Carbidopa Alters Tryptophan Metabolism in Breast Cancer and Melanoma Cells Leading to the Formation of Indole-3-Acetonitrile, a Pro-Proliferative Metabolite
, Filipa Amaro 1, Isabel Silva 4, Dany Silva 1, Paula Fresco 1,3, José C. Oliveira 4,5, Henrique Reguengo 4,5, Jorge Gonçalves 1,2,3 and Nuno Vale 1,2,3,6,*Round 1
Reviewer 1 Report
The article "Carbidopa alter tryptophan metabolism in breast cancer and melanoma cells leading to the formation of indole-3-acetonitrile, a pro-proliferative metabolite" by Duarte et al describes measurements of tryptophan metabolism intermediates in a melanoma and a breast cancer cell line, with and without the addition of carbidopa. The study is based on the observation that PD patients treated with carbidopa show differential tendency to develop breast and skin cancer. The study is in principle quite interesting. There are a few issues or suggestions from my point of view:
Figure 1 and 2 show detection of tryptophan metabolite intermediates in the untreated cells. Could we have that data in a quantified form (LCMS peak areas normalized by cell count/cell volume/protein content or similar, from technical and biological repeats)? In the present form I can only derive that in one measurement there were peaks present indicating the metabolites. That seems to me relatively weak.

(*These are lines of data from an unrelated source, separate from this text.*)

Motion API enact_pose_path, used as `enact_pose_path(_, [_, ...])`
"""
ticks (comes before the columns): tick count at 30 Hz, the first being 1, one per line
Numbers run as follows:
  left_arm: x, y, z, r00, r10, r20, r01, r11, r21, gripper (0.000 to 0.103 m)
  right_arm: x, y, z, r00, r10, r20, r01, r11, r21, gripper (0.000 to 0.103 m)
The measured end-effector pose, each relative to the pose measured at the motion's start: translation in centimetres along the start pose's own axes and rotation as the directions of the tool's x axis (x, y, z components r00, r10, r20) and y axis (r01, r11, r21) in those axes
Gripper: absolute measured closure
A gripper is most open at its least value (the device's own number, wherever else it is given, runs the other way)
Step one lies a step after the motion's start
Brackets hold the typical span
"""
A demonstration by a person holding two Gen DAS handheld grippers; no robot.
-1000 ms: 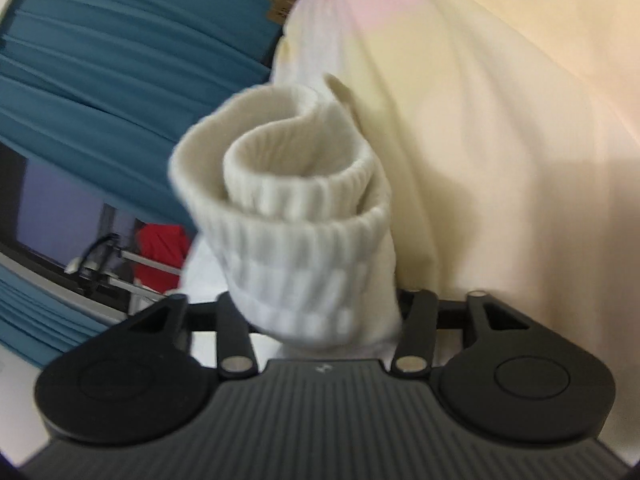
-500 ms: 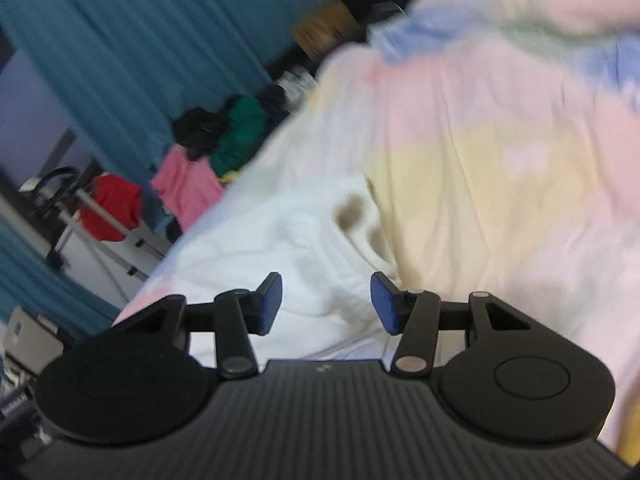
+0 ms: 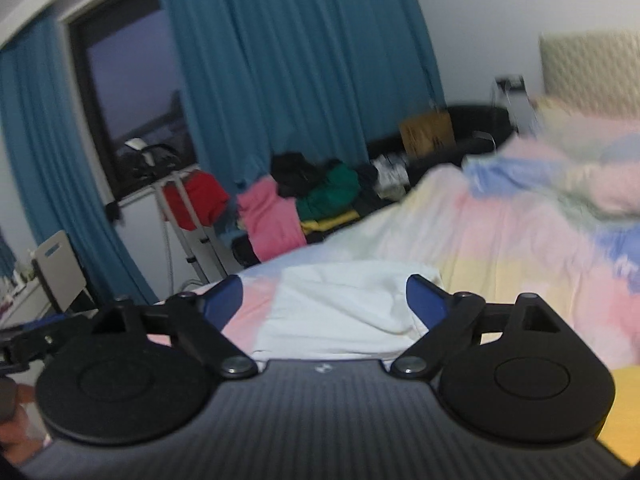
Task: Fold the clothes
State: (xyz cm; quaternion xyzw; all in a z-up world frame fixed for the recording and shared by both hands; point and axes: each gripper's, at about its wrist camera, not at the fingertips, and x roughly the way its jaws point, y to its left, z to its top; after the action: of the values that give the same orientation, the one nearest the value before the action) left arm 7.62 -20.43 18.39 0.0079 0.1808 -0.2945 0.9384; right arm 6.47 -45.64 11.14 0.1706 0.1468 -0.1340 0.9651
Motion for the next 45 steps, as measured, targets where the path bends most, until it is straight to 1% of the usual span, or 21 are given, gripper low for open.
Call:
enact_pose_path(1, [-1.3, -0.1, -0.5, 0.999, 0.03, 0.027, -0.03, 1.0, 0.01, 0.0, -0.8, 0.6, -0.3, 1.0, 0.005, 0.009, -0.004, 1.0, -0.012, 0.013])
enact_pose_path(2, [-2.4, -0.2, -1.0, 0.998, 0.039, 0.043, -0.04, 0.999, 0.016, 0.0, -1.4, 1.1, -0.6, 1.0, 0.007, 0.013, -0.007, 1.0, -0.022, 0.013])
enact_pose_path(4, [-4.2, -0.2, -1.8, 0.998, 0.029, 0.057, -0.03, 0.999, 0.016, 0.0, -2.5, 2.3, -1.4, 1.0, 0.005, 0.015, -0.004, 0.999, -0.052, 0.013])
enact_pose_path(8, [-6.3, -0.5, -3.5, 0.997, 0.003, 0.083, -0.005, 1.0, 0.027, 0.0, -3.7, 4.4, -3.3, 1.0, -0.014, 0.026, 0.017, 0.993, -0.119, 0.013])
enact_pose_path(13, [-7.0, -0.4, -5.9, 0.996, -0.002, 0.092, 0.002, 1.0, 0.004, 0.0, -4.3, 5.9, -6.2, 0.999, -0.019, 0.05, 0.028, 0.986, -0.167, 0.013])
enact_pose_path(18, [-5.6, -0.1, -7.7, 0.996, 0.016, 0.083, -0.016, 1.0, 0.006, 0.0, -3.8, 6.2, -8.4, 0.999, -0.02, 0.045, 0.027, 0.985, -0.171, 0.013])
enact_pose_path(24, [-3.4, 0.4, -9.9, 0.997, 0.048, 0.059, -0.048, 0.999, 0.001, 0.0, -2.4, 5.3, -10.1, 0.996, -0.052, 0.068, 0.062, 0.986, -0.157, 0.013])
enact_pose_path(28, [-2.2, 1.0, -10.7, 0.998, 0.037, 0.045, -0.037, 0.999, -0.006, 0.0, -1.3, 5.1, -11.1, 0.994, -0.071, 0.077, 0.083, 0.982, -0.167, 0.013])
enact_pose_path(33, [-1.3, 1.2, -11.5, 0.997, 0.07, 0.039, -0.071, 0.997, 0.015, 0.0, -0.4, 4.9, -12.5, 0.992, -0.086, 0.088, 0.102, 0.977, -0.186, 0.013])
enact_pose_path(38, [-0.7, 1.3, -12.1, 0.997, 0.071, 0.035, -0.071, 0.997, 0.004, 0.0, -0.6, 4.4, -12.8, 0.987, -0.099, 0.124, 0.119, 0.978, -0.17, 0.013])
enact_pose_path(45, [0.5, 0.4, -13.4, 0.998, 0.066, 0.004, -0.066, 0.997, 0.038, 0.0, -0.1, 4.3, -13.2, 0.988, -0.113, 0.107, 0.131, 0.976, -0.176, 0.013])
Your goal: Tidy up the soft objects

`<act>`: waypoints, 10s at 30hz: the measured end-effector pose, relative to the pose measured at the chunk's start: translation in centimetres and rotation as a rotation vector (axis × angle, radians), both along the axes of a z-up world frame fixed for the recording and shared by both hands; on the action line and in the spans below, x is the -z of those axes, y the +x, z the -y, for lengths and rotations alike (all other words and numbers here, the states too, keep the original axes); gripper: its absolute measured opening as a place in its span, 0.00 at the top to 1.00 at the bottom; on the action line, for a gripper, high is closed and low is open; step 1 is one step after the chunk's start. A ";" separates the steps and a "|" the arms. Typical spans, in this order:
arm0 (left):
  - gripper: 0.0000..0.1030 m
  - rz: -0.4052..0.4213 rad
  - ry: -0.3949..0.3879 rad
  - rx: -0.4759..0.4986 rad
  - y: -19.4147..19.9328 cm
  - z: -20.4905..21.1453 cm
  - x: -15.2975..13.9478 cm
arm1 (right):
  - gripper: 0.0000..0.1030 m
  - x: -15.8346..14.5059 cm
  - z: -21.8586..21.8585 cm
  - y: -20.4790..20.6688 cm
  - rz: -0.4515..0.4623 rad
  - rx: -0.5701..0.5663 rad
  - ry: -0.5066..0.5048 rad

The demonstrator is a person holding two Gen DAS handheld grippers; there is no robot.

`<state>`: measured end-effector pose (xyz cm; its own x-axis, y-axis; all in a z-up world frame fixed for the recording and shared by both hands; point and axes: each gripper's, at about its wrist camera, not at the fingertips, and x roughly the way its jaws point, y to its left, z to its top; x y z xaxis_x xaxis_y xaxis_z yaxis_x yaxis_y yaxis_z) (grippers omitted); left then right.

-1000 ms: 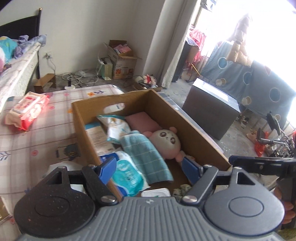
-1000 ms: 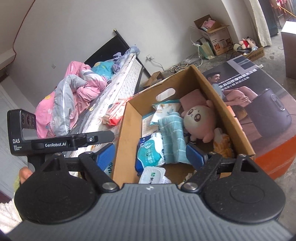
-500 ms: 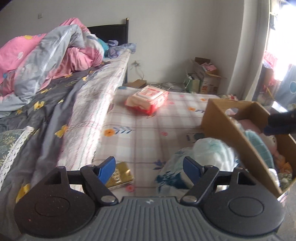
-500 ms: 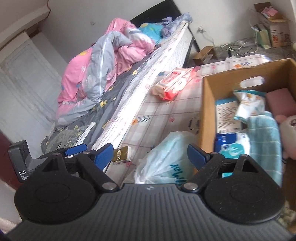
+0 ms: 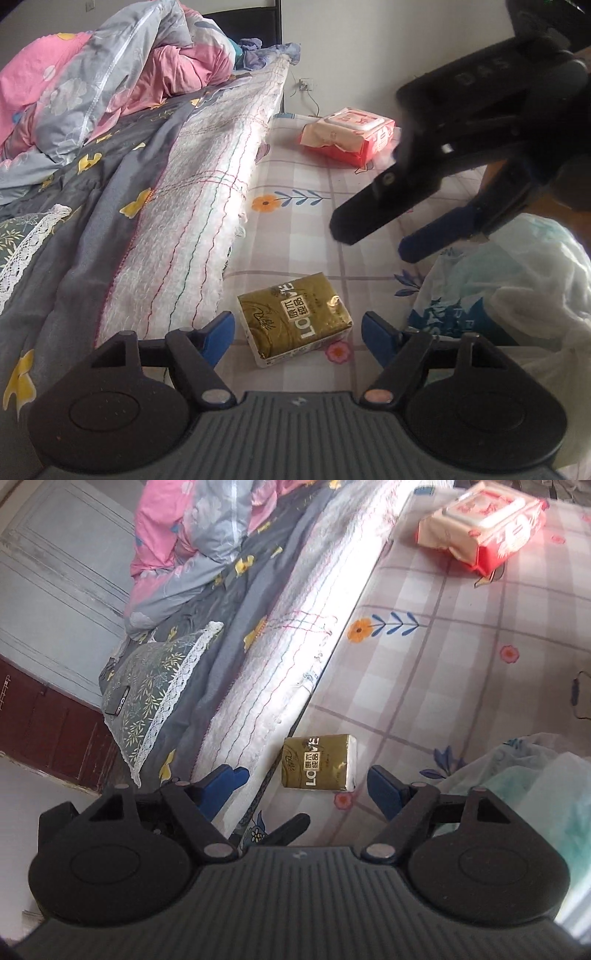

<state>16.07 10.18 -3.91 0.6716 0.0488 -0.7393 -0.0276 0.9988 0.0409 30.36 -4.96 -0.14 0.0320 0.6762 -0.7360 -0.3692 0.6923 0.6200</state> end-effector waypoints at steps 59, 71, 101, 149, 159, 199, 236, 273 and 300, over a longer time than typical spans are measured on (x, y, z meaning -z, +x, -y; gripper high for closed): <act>0.28 -0.117 -0.124 0.716 2.7 39.4 -1.8 | 0.62 -2.0 44.9 -12.9 0.073 0.670 -0.147; 0.22 -0.046 -0.184 0.607 1.8 33.5 -5.5 | 0.61 -2.8 46.0 -13.9 0.164 0.721 -0.136; 0.00 0.012 -0.053 0.015 -13.0 15.1 -6.2 | 0.01 -4.8 24.0 -32.4 0.543 0.646 -0.355; 0.02 0.004 -0.016 0.082 -13.9 19.4 -6.5 | 0.01 -3.3 24.7 -31.6 0.497 0.666 -0.494; 0.03 0.003 -0.017 0.081 -13.8 19.4 -6.5 | 0.01 -3.2 24.9 -31.2 0.488 0.664 -0.490; 0.03 -0.100 -0.065 0.086 -13.0 20.1 -4.7 | 0.01 -2.2 25.5 -30.4 0.435 0.631 -0.540; 0.03 -0.128 -0.066 0.092 -12.6 20.7 -4.2 | 0.01 -1.5 26.0 -30.3 0.425 0.629 -0.552; 0.04 -0.127 -0.069 0.090 -12.7 20.3 -4.3 | 0.01 -1.6 26.0 -30.1 0.429 0.621 -0.550; 0.04 -0.129 -0.071 0.091 -12.7 20.2 -4.2 | 0.01 -1.6 25.9 -30.1 0.427 0.621 -0.548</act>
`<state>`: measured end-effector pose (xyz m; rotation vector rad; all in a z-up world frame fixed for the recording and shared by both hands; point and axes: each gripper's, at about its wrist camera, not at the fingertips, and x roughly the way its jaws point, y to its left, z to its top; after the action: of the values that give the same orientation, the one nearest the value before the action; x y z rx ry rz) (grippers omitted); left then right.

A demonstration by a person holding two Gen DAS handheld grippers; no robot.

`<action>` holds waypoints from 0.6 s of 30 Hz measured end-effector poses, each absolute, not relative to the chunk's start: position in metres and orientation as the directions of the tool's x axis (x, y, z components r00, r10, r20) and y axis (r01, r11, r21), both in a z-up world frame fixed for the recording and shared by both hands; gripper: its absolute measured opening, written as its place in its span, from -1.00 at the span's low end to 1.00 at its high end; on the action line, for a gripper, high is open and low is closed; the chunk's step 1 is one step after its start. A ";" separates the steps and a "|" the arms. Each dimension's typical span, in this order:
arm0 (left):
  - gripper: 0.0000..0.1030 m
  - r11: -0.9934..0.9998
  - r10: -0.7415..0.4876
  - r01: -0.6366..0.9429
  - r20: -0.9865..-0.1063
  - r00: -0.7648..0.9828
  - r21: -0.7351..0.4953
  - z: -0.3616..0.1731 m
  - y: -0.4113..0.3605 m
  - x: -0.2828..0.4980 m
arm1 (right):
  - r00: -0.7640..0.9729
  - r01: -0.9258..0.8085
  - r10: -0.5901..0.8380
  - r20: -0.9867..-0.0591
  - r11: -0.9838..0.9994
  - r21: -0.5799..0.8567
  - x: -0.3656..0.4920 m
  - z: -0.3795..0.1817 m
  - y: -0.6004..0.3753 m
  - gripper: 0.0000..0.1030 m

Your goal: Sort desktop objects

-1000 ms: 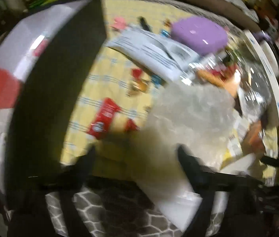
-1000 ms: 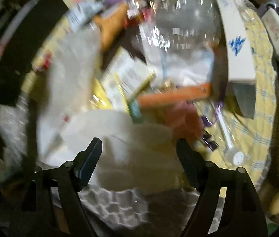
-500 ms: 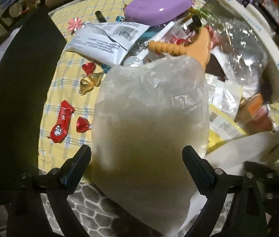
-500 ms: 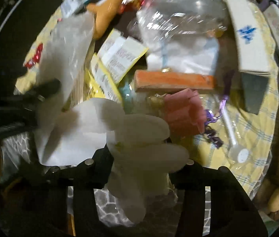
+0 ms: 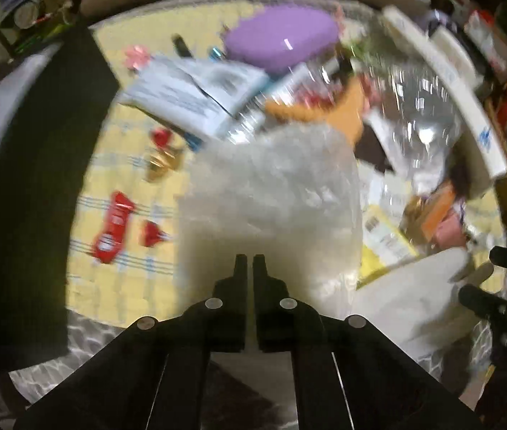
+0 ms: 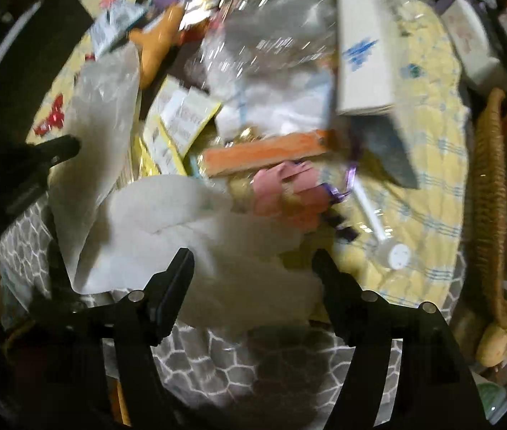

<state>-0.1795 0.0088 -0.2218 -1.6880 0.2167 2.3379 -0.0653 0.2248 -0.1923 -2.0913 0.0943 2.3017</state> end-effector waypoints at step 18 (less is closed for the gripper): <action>0.60 -0.972 0.145 -0.219 -0.957 -0.253 -0.089 -0.224 -0.002 -0.191 | -0.164 0.043 -0.211 -0.964 -0.978 0.206 -0.109 -0.211 0.186 -0.85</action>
<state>-0.1913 -0.0015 -0.2238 -1.7587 0.0904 2.3176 -0.1093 0.1862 -0.2110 -2.1293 0.2166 2.5235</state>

How were samples for LCMS prepared, in particular, did the authors use any standards to make sure that the peaks are what they should be? In particular, did they use a standard for IAN?
In figure 6, again I cannot see data from repeat experiments, and I cannot discern what type of normalization, if any, was used. Since the authors claim to find this metabolite for the first time in human cells, I would prefer to see this described in more detail.
I am no expert on tryptophan metabolism: is there a specific reason to measure only extracellular metabolites, or is this for experimental reason?
In figure 7, "promotes cell survival in breast and melanoma cell lines" should be corrected since I cannot discern any signifcant effect on viability in the breast cancer cells.
If carbidopa is metabolized to IAN, and IAN improves viability of the melanoma cells in dose-dependent manner, then carbidopa might also improve viability of the cells in dose-dependent manner; only one dose of carbidopa was tested though. It would be nice to see a carbidopa dose dependent measurement of IAN and viability.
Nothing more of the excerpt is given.